▸ What is being asked:
Look through the data below and, wherever a line carries the word "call", please copy that line.

[Extracted data entries]
=======

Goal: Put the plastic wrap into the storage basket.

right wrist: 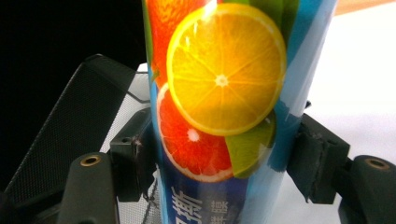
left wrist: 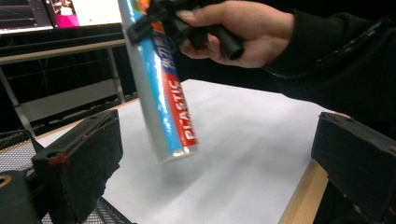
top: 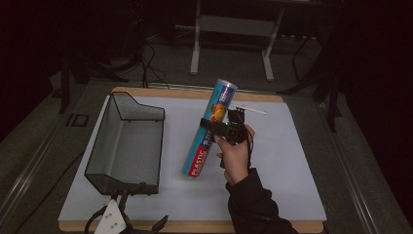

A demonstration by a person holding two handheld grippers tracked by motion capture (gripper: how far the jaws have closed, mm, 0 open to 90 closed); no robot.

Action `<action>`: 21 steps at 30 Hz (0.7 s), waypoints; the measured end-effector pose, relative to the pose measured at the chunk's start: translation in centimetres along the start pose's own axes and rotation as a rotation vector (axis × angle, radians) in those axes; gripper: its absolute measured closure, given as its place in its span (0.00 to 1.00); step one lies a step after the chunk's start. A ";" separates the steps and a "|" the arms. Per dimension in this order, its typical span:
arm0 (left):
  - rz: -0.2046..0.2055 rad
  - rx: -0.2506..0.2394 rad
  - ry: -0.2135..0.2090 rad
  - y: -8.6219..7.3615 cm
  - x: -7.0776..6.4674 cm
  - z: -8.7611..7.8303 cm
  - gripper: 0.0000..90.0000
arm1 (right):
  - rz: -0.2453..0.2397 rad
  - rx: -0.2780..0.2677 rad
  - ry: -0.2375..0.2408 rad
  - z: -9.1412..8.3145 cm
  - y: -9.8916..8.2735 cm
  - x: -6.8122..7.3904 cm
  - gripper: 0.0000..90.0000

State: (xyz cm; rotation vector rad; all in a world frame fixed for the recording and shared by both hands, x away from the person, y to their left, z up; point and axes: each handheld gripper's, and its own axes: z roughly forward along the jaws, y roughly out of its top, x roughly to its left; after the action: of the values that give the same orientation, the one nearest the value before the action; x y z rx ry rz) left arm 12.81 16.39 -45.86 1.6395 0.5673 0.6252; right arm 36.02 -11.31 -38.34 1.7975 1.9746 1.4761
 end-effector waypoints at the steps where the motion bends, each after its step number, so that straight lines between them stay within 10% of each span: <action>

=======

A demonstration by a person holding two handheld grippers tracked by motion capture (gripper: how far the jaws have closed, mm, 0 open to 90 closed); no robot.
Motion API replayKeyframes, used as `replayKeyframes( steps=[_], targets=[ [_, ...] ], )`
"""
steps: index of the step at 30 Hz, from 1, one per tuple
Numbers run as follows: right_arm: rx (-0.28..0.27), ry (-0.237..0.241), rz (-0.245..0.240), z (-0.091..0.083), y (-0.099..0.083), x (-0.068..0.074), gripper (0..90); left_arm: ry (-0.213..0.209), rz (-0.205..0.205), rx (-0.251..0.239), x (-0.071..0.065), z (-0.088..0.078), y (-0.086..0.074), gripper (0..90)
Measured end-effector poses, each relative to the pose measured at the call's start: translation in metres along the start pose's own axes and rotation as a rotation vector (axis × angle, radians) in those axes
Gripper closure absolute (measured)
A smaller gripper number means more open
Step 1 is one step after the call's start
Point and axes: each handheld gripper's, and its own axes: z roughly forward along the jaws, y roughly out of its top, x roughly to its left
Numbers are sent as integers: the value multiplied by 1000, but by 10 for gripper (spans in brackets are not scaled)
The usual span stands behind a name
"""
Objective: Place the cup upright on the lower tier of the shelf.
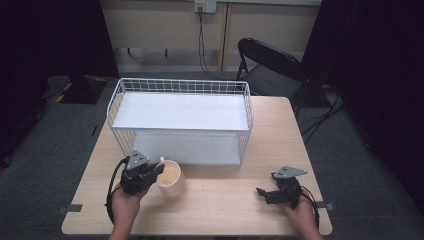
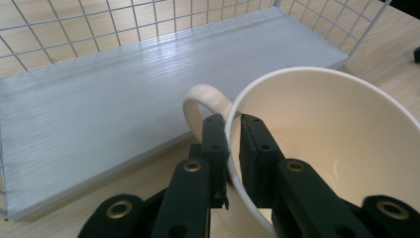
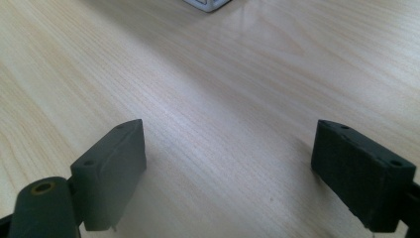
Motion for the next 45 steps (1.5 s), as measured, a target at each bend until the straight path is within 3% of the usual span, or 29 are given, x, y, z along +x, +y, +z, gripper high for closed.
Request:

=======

▸ Output for this exercise:
Measured end-effector poses, each relative to the pose measured at the call's start: translation in metres along the start pose's own axes and rotation as a rotation vector (axis × angle, radians) in those axes
Step 1 is one step after the call's start

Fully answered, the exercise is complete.